### YOUR ASSIGNMENT
Could you retype the records below exactly as they appear, skipping any pictures?

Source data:
--
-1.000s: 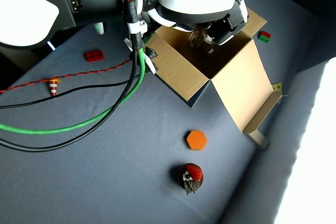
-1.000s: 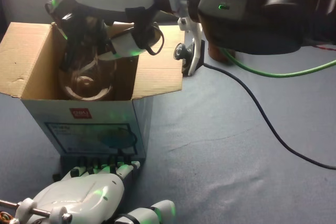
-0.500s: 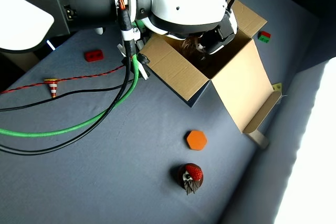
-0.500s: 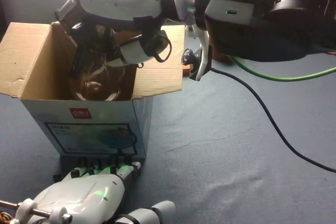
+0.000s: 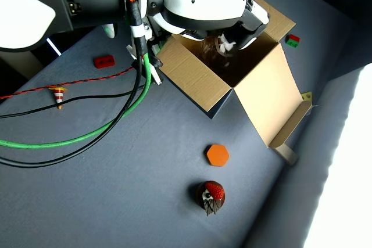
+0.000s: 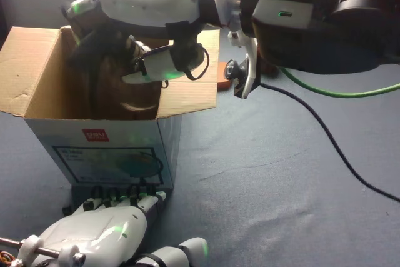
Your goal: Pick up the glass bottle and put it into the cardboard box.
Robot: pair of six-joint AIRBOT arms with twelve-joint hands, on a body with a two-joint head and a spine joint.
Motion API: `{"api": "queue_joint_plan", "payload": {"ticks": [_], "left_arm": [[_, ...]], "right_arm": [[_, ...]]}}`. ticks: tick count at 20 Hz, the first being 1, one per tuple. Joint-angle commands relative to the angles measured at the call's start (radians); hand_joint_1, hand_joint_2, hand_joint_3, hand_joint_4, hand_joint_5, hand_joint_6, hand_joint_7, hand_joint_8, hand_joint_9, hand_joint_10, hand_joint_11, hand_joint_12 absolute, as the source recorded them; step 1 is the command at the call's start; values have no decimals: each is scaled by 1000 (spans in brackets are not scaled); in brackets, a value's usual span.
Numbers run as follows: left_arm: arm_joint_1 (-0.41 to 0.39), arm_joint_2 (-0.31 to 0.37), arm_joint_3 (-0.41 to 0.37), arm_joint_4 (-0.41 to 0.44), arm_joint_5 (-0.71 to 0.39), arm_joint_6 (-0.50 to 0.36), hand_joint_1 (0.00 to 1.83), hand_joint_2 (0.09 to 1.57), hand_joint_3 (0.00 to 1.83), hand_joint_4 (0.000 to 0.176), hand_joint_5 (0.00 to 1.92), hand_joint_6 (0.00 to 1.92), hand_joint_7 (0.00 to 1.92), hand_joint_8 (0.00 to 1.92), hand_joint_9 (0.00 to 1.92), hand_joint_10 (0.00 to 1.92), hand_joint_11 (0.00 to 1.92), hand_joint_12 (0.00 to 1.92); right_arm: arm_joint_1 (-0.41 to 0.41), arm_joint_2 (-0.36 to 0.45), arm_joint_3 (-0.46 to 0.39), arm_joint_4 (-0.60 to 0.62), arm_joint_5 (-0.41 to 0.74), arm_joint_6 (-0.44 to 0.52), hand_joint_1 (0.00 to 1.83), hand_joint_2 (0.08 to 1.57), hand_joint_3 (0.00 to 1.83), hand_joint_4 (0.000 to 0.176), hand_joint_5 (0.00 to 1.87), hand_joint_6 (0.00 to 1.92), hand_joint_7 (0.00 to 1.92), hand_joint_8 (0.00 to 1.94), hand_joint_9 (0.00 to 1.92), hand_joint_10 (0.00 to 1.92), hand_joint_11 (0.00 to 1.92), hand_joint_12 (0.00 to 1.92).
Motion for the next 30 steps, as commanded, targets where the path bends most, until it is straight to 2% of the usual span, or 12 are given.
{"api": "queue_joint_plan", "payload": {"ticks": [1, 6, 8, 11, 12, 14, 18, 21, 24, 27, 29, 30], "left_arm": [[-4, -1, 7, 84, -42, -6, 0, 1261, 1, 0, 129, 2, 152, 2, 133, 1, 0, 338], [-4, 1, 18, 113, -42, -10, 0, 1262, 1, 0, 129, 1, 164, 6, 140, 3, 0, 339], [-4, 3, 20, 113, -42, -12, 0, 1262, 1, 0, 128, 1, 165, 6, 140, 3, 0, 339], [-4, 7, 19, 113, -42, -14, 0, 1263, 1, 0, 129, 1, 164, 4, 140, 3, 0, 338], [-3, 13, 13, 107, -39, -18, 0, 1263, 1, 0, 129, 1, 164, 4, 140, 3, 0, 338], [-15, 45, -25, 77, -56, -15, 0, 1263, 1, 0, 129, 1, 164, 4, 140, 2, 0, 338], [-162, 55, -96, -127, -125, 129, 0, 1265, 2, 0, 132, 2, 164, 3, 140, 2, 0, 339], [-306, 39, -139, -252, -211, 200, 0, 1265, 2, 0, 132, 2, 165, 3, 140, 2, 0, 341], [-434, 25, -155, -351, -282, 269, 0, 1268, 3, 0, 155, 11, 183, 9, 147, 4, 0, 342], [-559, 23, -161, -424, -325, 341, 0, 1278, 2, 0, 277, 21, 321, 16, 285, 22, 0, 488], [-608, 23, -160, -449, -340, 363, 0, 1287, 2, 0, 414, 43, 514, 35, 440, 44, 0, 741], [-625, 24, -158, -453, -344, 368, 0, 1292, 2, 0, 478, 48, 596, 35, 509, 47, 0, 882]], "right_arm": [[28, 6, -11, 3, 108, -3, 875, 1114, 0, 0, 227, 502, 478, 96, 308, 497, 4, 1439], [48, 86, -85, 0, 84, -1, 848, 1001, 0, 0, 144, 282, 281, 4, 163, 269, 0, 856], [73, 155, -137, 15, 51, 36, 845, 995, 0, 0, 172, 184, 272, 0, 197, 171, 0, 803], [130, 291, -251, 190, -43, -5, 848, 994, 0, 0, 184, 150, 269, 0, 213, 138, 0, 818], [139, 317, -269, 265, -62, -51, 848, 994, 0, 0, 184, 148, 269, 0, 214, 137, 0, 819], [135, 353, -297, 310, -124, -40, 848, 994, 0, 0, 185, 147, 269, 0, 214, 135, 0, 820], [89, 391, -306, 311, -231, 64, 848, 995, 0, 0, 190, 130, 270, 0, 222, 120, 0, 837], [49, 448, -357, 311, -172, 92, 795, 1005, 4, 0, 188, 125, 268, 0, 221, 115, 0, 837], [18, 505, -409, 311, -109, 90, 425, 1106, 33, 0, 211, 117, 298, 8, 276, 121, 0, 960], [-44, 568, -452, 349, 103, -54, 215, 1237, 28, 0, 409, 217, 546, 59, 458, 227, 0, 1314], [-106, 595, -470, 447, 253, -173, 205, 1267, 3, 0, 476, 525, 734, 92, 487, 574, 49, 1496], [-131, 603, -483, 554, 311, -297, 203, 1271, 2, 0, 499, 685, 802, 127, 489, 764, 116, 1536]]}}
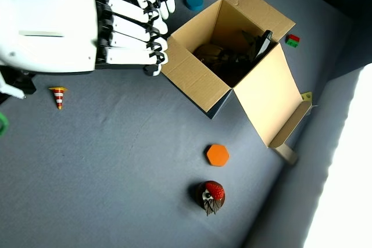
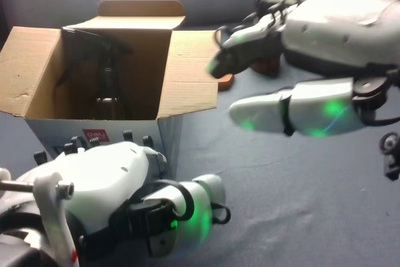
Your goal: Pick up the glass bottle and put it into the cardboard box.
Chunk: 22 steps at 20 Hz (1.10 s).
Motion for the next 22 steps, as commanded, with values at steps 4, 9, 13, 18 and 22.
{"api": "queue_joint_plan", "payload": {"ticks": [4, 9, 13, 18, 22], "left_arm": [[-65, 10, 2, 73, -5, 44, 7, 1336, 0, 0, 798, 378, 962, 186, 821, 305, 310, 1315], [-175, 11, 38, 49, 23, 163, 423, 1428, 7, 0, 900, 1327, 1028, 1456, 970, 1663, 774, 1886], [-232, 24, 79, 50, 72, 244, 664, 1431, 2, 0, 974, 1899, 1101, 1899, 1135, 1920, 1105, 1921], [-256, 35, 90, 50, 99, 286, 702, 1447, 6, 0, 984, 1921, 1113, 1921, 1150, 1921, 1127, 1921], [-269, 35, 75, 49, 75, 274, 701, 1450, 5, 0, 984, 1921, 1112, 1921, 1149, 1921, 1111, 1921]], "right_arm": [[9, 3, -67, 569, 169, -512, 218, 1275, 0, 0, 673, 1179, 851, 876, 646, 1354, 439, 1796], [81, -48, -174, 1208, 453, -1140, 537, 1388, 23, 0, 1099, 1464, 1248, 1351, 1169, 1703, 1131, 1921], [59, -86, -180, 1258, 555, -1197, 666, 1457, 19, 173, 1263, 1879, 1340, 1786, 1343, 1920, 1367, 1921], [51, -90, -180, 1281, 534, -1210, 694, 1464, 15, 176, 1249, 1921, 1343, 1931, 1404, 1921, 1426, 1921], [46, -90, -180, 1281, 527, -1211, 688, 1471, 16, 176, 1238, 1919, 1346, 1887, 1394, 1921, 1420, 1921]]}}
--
### SOLUTION TO THE EXERCISE
-1.000s: 
-1.000s: 
-0.500s: 
-0.500s: 
+0.000s: 
+0.000s: 
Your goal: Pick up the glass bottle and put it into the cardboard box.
Robot: pair of six-joint AIRBOT arms with twelve-joint hands, on a body with a two-joint head and a spine joint.
Motion API: `{"api": "queue_joint_plan", "payload": {"ticks": [_], "left_arm": [[_, ...]], "right_arm": [[_, ...]]}}`. ticks: tick count at 20 Hz, the first being 1, one per tuple. Joint-angle commands relative to the angles measured at the call's start (radians); hand_joint_1, hand_joint_2, hand_joint_3, hand_joint_4, hand_joint_5, hand_joint_6, hand_joint_7, hand_joint_8, hand_joint_9, hand_joint_10, hand_joint_11, hand_joint_12 absolute, as the source recorded them; step 1 is the command at the call's start; values have no decimals: each is scaled by 1000 (spans in brackets are not scaled); in brackets, a value's usual span.
Numbers run as follows: left_arm: arm_joint_1 (-0.41 to 0.39), arm_joint_2 (-0.31 to 0.37), arm_joint_3 (-0.41 to 0.37), arm_joint_4 (-0.41 to 0.44), arm_joint_5 (-0.71 to 0.39), arm_joint_6 (-0.50 to 0.36), hand_joint_1 (0.00 to 1.83), hand_joint_2 (0.09 to 1.57), hand_joint_3 (0.00 to 1.83), hand_joint_4 (0.000 to 0.176), hand_joint_5 (0.00 to 1.92), hand_joint_6 (0.00 to 1.92), hand_joint_7 (0.00 to 1.92), hand_joint_8 (0.00 to 1.92), hand_joint_9 (0.00 to 1.92), hand_joint_10 (0.00 to 1.92), hand_joint_11 (0.00 to 1.92), hand_joint_12 (0.00 to 1.92); right_arm: arm_joint_1 (-0.41 to 0.41), arm_joint_2 (-0.36 to 0.45), arm_joint_3 (-0.46 to 0.39), arm_joint_4 (-0.60 to 0.62), arm_joint_5 (-0.41 to 0.74), arm_joint_6 (-0.44 to 0.52), hand_joint_1 (0.00 to 1.83), hand_joint_2 (0.08 to 1.57), hand_joint_3 (0.00 to 1.83), hand_joint_4 (0.000 to 0.176), hand_joint_5 (0.00 to 1.87), hand_joint_6 (0.00 to 1.92), hand_joint_7 (0.00 to 1.92), hand_joint_8 (0.00 to 1.94), hand_joint_9 (0.00 to 1.92), hand_joint_10 (0.00 to 1.92), hand_joint_11 (0.00 to 1.92), hand_joint_12 (0.00 to 1.92).
Motion for the next 30 steps, as commanded, targets where the path bends most, until it is straight to 2% of the usual span, or 12 are given.
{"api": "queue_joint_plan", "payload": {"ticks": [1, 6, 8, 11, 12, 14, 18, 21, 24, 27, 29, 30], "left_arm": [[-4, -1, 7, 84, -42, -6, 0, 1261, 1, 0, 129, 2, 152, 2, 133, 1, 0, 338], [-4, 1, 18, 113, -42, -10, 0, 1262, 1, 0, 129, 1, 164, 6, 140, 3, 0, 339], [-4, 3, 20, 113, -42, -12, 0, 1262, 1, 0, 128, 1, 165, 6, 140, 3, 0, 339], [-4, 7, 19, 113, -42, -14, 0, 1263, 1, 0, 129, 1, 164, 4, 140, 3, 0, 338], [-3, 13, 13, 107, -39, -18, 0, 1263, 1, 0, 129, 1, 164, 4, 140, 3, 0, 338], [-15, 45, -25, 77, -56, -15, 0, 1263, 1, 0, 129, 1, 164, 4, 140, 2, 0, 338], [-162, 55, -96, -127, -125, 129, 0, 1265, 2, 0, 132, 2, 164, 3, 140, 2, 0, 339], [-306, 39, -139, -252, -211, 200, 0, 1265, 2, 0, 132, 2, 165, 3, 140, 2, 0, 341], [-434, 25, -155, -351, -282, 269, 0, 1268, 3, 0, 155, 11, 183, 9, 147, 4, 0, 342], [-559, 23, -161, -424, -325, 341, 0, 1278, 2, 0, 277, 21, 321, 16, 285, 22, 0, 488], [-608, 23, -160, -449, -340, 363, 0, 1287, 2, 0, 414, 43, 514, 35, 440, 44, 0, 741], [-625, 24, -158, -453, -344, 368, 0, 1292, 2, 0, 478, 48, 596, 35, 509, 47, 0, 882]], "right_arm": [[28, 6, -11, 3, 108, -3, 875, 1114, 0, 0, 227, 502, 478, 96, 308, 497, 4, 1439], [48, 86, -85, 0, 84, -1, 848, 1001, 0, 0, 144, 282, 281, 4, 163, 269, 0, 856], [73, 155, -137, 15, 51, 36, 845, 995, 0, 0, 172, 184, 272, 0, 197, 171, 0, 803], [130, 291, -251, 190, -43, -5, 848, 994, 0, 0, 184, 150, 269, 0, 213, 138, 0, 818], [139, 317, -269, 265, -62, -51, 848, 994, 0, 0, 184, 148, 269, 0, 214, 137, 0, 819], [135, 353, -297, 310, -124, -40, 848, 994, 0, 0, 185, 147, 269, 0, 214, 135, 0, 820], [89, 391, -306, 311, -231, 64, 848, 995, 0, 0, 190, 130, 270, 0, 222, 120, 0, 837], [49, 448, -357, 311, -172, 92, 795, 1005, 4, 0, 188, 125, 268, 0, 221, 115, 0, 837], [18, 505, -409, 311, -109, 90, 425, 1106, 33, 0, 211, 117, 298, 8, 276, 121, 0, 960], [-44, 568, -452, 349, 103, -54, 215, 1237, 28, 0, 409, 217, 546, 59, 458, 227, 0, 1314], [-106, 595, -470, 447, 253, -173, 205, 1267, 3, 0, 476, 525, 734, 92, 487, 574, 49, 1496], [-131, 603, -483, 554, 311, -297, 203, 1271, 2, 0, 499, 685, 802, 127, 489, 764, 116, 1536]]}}
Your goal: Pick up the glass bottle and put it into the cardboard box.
Chunk: 22 steps at 20 Hz (1.10 s).
Motion for the next 22 steps, as commanded, with values at steps 4, 9, 13, 18 and 22.
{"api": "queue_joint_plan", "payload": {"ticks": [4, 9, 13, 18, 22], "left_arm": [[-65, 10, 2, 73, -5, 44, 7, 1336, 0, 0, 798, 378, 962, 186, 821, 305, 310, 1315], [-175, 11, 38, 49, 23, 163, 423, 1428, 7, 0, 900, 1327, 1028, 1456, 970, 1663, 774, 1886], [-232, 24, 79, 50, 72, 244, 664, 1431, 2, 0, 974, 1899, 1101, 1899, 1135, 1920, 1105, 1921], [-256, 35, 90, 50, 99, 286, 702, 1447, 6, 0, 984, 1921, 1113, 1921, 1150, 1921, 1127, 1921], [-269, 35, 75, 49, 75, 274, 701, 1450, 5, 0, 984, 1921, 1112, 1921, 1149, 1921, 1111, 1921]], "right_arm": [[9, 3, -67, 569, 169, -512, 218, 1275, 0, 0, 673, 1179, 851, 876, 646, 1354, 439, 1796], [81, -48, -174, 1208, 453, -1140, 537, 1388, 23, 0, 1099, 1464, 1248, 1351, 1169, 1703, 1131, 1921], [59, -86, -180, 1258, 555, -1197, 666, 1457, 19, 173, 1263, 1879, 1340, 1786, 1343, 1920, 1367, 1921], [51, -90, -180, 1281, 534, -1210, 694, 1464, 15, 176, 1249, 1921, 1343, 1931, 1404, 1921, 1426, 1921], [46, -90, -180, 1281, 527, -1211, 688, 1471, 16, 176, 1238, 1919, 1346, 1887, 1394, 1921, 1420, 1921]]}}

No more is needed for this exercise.